What the task requires: Starting with the line that has "light blue hot glue gun: moved" in the records below and ending with the line that has "pink block: box: [214, 174, 229, 184], surface", output those lines exactly and nothing more; omit the pictures.

Record excerpts:
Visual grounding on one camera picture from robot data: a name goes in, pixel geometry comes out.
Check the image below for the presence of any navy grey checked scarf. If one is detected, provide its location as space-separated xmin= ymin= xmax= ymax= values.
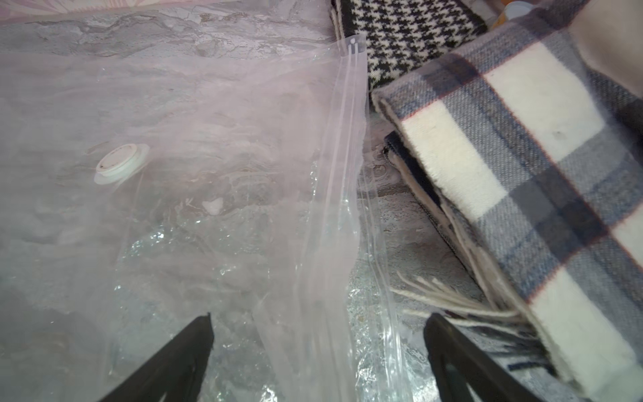
xmin=384 ymin=131 xmax=476 ymax=276

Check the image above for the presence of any cream grey plaid scarf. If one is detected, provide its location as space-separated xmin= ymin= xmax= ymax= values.
xmin=373 ymin=1 xmax=642 ymax=401

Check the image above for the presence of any black white houndstooth scarf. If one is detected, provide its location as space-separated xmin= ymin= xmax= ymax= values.
xmin=331 ymin=0 xmax=487 ymax=90

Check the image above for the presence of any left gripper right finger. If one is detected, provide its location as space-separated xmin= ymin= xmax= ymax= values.
xmin=424 ymin=313 xmax=539 ymax=402

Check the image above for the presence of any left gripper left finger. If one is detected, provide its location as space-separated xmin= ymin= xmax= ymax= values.
xmin=101 ymin=314 xmax=214 ymax=402

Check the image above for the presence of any clear plastic vacuum bag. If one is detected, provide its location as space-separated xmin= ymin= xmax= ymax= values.
xmin=1 ymin=36 xmax=412 ymax=401

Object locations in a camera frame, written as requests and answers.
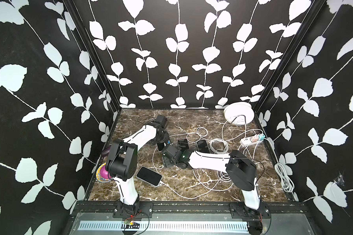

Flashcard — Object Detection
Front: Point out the phone with pink case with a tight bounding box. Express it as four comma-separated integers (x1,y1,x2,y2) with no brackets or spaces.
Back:
177,139,189,152

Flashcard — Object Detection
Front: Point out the phone with white case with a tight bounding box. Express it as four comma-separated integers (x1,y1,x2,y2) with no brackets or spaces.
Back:
136,166,162,187

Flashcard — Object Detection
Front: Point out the phone with mint case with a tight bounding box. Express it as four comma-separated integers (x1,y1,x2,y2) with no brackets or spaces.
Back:
197,140,210,154

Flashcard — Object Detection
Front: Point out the white charging cable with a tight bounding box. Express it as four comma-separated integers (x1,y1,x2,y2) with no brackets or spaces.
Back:
209,137,229,156
160,167,233,200

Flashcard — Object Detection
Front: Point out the phone with blue-grey case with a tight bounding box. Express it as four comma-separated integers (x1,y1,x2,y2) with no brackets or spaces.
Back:
157,142,165,152

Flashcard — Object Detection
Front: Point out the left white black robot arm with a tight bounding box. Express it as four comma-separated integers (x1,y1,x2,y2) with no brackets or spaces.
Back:
105,124,170,206

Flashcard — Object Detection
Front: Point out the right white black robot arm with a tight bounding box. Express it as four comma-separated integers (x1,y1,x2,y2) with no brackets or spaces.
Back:
161,145,269,219

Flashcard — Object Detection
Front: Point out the purple eggplant toy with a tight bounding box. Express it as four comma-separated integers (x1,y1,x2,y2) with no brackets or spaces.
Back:
101,146,111,157

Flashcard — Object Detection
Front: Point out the purple onion toy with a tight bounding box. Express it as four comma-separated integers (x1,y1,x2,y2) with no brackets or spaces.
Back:
100,165,111,181

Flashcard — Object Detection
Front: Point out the white power strip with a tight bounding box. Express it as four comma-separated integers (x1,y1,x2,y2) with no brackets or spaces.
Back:
240,134,265,147

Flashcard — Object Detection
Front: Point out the white round plate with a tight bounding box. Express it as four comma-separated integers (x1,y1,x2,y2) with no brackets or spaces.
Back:
224,102,255,125

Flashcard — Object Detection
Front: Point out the coiled white charging cable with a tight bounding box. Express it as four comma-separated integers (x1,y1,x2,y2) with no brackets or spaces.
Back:
209,137,229,156

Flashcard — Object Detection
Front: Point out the white perforated cable duct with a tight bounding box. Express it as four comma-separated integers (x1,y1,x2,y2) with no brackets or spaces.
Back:
77,221,249,233

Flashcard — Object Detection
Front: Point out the coiled white power cord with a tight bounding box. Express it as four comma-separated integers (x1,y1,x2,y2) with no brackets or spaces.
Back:
274,162,295,193

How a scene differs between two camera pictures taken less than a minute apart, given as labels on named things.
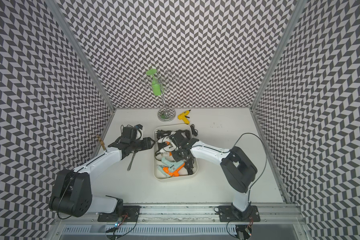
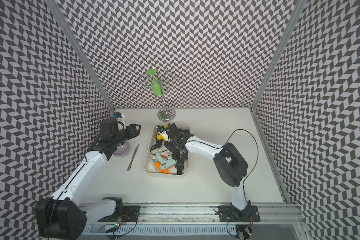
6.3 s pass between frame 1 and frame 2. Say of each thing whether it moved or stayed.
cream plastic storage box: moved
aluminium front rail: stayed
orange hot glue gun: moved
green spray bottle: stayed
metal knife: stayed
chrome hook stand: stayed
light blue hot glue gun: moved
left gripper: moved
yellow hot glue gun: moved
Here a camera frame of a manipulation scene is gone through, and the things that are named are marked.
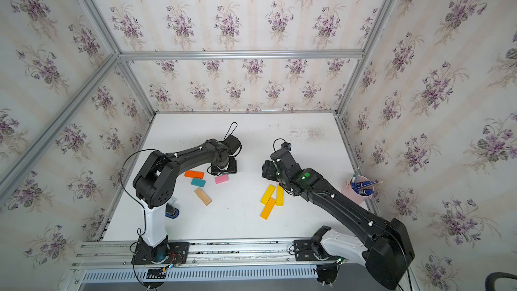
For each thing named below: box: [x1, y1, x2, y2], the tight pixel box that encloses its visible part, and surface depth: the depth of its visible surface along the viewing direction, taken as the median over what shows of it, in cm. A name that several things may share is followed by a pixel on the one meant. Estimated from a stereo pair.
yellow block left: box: [259, 184, 277, 206], surface depth 90 cm
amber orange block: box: [259, 196, 277, 221], surface depth 86 cm
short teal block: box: [190, 177, 206, 188], surface depth 94 cm
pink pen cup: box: [341, 175, 375, 205], surface depth 83 cm
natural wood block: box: [193, 187, 213, 207], surface depth 90 cm
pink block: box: [214, 174, 229, 184], surface depth 95 cm
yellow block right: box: [276, 185, 285, 207], surface depth 88 cm
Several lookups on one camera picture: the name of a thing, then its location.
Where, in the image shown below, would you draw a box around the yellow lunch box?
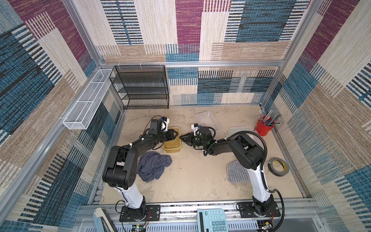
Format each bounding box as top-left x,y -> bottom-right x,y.
163,127 -> 182,153

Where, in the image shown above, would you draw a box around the translucent white lunch box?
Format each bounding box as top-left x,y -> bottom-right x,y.
195,111 -> 221,132

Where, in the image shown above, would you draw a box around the translucent lunch box lid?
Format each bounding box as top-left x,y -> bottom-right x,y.
226,125 -> 256,137

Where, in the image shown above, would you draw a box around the grey striped cloth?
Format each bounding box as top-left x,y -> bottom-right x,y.
227,160 -> 250,184

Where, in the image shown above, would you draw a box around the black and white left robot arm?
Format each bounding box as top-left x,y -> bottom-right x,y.
102,117 -> 178,221

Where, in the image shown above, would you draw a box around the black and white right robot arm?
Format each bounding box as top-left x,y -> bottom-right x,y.
180,126 -> 285,217

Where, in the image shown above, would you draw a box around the dark blue cloth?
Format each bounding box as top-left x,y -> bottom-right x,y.
137,152 -> 173,183

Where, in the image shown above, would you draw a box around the red pen holder cup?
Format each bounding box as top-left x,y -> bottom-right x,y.
254,116 -> 274,136

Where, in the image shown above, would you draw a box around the pens in red cup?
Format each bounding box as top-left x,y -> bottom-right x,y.
260,110 -> 282,127

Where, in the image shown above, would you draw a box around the grey tape roll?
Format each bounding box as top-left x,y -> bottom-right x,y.
268,157 -> 289,177

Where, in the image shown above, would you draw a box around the teal calculator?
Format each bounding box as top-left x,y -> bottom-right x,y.
197,208 -> 229,232

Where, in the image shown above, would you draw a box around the white handheld device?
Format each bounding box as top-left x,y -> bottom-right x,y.
93,207 -> 117,232

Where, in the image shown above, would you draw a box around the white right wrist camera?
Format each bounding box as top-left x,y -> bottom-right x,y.
191,123 -> 201,136

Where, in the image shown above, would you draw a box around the black wire mesh shelf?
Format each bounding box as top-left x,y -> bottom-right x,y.
110,65 -> 170,110

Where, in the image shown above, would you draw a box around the aluminium front rail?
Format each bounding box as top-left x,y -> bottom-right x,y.
75,198 -> 322,225

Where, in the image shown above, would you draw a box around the white wire mesh basket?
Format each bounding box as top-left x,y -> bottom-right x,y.
63,69 -> 112,130

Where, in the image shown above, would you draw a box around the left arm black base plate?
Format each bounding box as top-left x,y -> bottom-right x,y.
119,205 -> 161,222

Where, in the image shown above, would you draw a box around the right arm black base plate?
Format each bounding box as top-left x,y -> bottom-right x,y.
237,201 -> 281,218

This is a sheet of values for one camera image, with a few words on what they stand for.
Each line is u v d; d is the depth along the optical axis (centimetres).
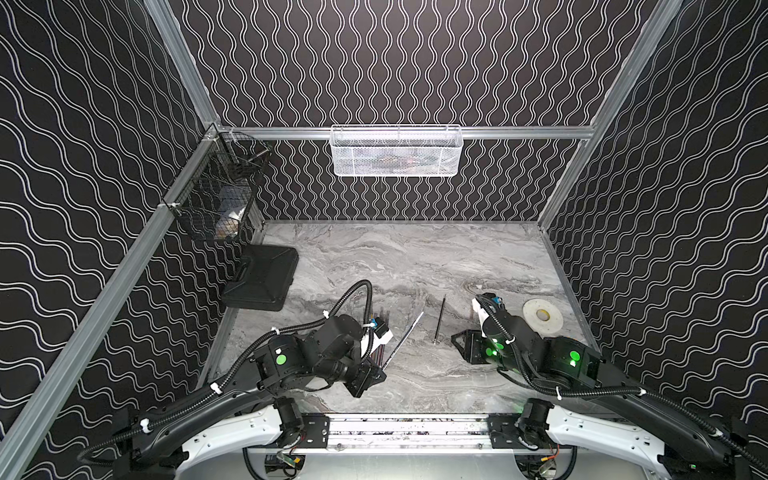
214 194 92
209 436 52
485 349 59
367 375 56
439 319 95
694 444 41
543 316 95
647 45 75
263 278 97
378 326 59
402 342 87
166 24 70
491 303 60
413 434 76
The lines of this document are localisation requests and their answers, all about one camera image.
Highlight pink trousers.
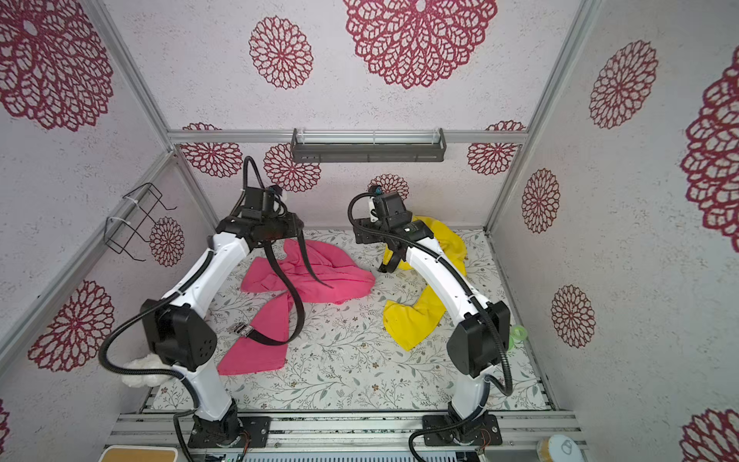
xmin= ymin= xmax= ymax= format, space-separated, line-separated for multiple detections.
xmin=217 ymin=240 xmax=375 ymax=377

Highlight yellow trousers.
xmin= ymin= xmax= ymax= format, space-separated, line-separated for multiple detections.
xmin=383 ymin=217 xmax=468 ymax=352

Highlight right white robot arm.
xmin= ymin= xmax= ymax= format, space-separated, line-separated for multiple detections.
xmin=348 ymin=187 xmax=514 ymax=447

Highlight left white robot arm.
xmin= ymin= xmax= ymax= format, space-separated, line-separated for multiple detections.
xmin=142 ymin=185 xmax=305 ymax=447

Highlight green plastic toy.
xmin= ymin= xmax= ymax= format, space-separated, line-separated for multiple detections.
xmin=508 ymin=325 xmax=528 ymax=352

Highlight white plush toy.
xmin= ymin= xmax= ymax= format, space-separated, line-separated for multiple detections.
xmin=120 ymin=353 xmax=174 ymax=391

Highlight tan box at base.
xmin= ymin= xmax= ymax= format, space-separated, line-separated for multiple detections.
xmin=99 ymin=446 xmax=179 ymax=462

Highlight white round container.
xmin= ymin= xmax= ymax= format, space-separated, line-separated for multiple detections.
xmin=536 ymin=434 xmax=585 ymax=462

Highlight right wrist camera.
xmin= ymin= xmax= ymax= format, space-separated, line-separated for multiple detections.
xmin=369 ymin=184 xmax=387 ymax=223

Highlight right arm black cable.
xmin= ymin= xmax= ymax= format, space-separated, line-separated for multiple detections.
xmin=347 ymin=191 xmax=515 ymax=462

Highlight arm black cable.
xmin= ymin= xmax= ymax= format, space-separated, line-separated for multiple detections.
xmin=347 ymin=191 xmax=515 ymax=462
xmin=97 ymin=155 xmax=273 ymax=462

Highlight black wall shelf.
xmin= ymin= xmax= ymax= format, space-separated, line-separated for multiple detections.
xmin=291 ymin=129 xmax=448 ymax=164

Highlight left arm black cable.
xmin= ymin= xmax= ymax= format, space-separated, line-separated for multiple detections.
xmin=97 ymin=155 xmax=273 ymax=462

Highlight black wire wall rack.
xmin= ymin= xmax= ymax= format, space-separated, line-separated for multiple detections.
xmin=102 ymin=182 xmax=177 ymax=263

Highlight metal base rail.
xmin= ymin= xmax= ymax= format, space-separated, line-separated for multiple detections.
xmin=106 ymin=411 xmax=588 ymax=455

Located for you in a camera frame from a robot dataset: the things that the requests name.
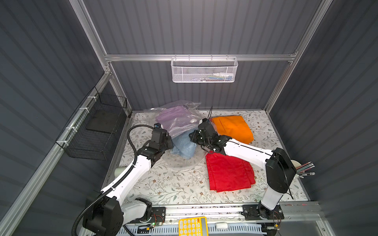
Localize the grey blue garment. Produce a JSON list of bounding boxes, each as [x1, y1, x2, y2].
[[171, 129, 197, 160]]

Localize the lilac garment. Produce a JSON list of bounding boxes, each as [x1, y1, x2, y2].
[[155, 106, 202, 138]]

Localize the clear plastic vacuum bag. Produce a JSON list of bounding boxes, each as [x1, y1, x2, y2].
[[144, 100, 206, 170]]

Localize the orange trousers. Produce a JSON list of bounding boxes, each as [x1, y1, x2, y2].
[[211, 116, 254, 145]]

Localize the red garment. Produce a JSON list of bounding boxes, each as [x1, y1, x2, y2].
[[206, 153, 256, 193]]

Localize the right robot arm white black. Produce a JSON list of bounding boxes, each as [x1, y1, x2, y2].
[[189, 119, 297, 211]]

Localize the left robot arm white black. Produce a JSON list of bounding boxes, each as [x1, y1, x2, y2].
[[71, 123, 173, 236]]

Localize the pale green vacuum pump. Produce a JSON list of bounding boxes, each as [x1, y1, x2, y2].
[[114, 167, 126, 178]]

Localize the white bottle in basket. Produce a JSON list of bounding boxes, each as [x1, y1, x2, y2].
[[213, 72, 234, 80]]

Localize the small white box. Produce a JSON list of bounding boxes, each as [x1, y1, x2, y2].
[[216, 222, 228, 230]]

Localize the yellow calculator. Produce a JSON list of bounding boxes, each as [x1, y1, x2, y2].
[[178, 216, 208, 236]]

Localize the cup with pens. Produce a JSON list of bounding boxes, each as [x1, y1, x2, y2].
[[291, 160, 316, 179]]

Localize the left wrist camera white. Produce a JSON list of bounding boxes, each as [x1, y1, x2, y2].
[[154, 123, 162, 129]]

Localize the white wire mesh basket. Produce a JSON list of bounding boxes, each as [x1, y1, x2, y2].
[[170, 56, 238, 83]]

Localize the black wire mesh basket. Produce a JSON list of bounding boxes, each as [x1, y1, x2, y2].
[[56, 89, 128, 161]]

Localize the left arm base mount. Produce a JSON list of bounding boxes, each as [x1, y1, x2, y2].
[[121, 198, 166, 224]]

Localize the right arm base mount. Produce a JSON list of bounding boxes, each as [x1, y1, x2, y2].
[[241, 202, 284, 220]]

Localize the left black corrugated cable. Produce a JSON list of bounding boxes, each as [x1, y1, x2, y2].
[[70, 124, 156, 236]]

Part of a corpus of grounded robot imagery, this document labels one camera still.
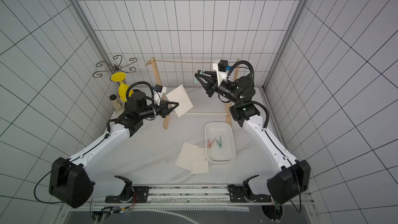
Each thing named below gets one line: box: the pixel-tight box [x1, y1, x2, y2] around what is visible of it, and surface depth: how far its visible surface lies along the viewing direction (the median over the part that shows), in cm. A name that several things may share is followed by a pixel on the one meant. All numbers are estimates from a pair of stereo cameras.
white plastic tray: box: [204, 121, 236, 164], surface depth 90 cm
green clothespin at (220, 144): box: [215, 135, 223, 149], surface depth 91 cm
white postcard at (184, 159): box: [175, 142, 199, 171], surface depth 87 cm
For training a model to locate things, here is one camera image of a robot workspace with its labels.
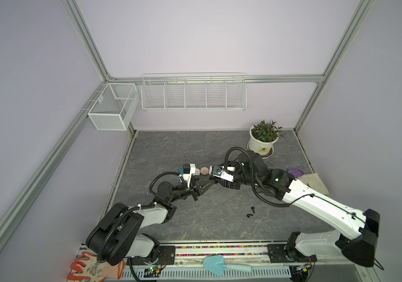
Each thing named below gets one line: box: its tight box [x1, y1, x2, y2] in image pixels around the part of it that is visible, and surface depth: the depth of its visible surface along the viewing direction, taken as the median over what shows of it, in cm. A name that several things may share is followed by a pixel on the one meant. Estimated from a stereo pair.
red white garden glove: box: [67, 251, 125, 282], surface depth 70 cm
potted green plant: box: [247, 119, 286, 160], surface depth 101 cm
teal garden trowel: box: [202, 254, 253, 277], surface depth 72 cm
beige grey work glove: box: [297, 172, 330, 196], surface depth 98 cm
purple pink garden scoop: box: [286, 167, 304, 178], surface depth 101 cm
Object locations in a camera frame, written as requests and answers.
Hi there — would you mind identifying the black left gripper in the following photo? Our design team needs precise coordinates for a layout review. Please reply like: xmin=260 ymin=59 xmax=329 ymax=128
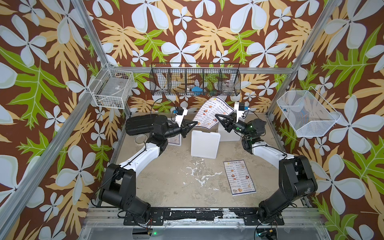
xmin=161 ymin=119 xmax=196 ymax=141

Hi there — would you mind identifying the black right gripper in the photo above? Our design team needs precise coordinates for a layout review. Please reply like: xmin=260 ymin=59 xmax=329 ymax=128
xmin=217 ymin=115 xmax=252 ymax=141

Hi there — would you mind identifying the white menu holder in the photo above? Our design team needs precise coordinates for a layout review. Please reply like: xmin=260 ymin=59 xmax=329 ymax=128
xmin=218 ymin=124 xmax=241 ymax=142
xmin=191 ymin=130 xmax=221 ymax=159
xmin=168 ymin=134 xmax=182 ymax=147

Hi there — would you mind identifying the dim sum menu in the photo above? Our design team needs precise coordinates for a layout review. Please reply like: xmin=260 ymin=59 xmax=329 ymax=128
xmin=193 ymin=97 xmax=234 ymax=130
xmin=168 ymin=135 xmax=181 ymax=145
xmin=224 ymin=160 xmax=257 ymax=196

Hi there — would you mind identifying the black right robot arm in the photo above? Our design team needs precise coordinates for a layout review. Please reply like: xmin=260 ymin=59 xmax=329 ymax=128
xmin=215 ymin=113 xmax=318 ymax=224

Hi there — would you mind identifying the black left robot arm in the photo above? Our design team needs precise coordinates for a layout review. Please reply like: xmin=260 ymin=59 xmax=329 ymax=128
xmin=99 ymin=114 xmax=198 ymax=224

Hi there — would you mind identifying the blue object in basket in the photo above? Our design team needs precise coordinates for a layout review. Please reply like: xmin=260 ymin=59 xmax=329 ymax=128
xmin=192 ymin=86 xmax=204 ymax=96

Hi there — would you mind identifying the black plastic case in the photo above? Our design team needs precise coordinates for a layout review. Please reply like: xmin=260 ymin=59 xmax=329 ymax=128
xmin=126 ymin=114 xmax=159 ymax=136

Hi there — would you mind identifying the white mesh basket right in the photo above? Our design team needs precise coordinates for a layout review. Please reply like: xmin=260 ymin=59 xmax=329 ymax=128
xmin=277 ymin=87 xmax=342 ymax=138

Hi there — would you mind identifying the black wire basket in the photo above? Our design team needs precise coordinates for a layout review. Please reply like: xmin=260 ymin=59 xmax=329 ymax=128
xmin=148 ymin=63 xmax=241 ymax=97

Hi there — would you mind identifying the white wire basket left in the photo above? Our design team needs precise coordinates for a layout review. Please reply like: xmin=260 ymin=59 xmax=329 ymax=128
xmin=89 ymin=64 xmax=135 ymax=110

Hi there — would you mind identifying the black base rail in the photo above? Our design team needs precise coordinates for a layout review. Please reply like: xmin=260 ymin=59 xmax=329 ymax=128
xmin=123 ymin=206 xmax=271 ymax=226

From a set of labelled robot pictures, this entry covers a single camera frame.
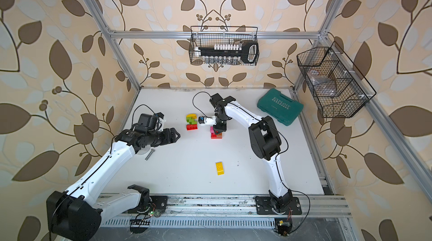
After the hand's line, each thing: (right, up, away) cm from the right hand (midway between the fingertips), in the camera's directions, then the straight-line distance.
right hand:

Output:
light blue hot glue gun: moved
left gripper: moved
yellow hot glue gun: moved
Here a camera frame of a manipulation scene is gone through, and the things that are named are marked.
For each thing named below: box: [x1, y1, x2, y2], the tight pixel box that encloses its visible part, and surface depth: the depth of its visible surface along the viewing direction, taken as the median over what shows of it, in cm. A name that several things may share is followed by a pixel on the one meant. Estimated from a stereo pair.
yellow block left: box: [259, 184, 277, 206], surface depth 90 cm
amber orange block: box: [259, 196, 277, 221], surface depth 86 cm
short teal block: box: [190, 177, 206, 188], surface depth 94 cm
pink pen cup: box: [341, 175, 375, 205], surface depth 83 cm
natural wood block: box: [193, 187, 213, 207], surface depth 90 cm
pink block: box: [214, 174, 229, 184], surface depth 95 cm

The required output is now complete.